_Task to complete_:
Examine the data line by line and report how many lines include the word "held", with no additional output.

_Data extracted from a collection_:
BEGIN

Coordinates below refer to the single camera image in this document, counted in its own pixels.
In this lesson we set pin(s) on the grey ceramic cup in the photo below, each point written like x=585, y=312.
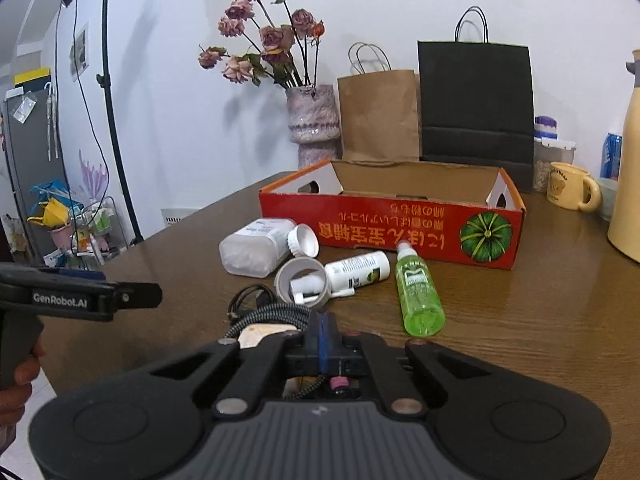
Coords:
x=607, y=197

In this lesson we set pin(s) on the cream flat object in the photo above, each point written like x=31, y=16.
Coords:
x=265, y=335

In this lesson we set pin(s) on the yellow bear mug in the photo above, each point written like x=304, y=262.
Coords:
x=570, y=185

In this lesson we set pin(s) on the green spray bottle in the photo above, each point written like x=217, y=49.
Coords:
x=417, y=295

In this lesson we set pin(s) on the mottled pink ceramic vase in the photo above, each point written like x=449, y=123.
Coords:
x=312, y=120

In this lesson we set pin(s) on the white spray bottle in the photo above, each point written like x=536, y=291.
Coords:
x=357, y=270

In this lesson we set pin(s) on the translucent white-capped jar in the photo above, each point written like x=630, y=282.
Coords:
x=262, y=247

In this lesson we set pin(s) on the purple flower wall sticker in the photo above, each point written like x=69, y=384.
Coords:
x=92, y=172

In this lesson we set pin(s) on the grey refrigerator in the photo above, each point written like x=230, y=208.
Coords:
x=30, y=160

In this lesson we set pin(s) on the black light stand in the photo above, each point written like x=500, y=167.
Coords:
x=112, y=110

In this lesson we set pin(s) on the dried pink roses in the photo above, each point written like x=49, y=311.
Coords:
x=265, y=35

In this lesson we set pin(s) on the wall picture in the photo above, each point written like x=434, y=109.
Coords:
x=79, y=52

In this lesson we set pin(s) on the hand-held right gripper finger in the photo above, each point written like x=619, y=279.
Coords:
x=320, y=342
x=326, y=342

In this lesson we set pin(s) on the red cardboard box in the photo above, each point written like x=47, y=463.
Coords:
x=395, y=230

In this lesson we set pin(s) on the person's left hand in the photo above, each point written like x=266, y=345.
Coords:
x=17, y=385

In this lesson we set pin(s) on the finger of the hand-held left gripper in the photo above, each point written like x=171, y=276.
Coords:
x=140, y=295

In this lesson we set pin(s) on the clear white-lidded food container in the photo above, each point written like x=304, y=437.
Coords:
x=550, y=157

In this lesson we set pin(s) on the blue drink can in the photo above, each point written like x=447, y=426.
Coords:
x=611, y=155

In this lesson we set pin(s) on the grey tape roll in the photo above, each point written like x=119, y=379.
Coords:
x=301, y=280

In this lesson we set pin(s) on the black paper bag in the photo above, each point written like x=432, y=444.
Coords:
x=475, y=110

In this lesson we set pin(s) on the brown paper bag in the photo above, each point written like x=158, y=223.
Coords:
x=377, y=115

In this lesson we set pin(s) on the cream thermos jug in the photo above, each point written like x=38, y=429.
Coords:
x=627, y=160

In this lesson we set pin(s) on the white wall vent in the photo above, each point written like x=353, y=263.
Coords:
x=177, y=219

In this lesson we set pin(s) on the purple-lidded white jar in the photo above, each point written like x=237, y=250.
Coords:
x=546, y=127

END

_Task solution_:
2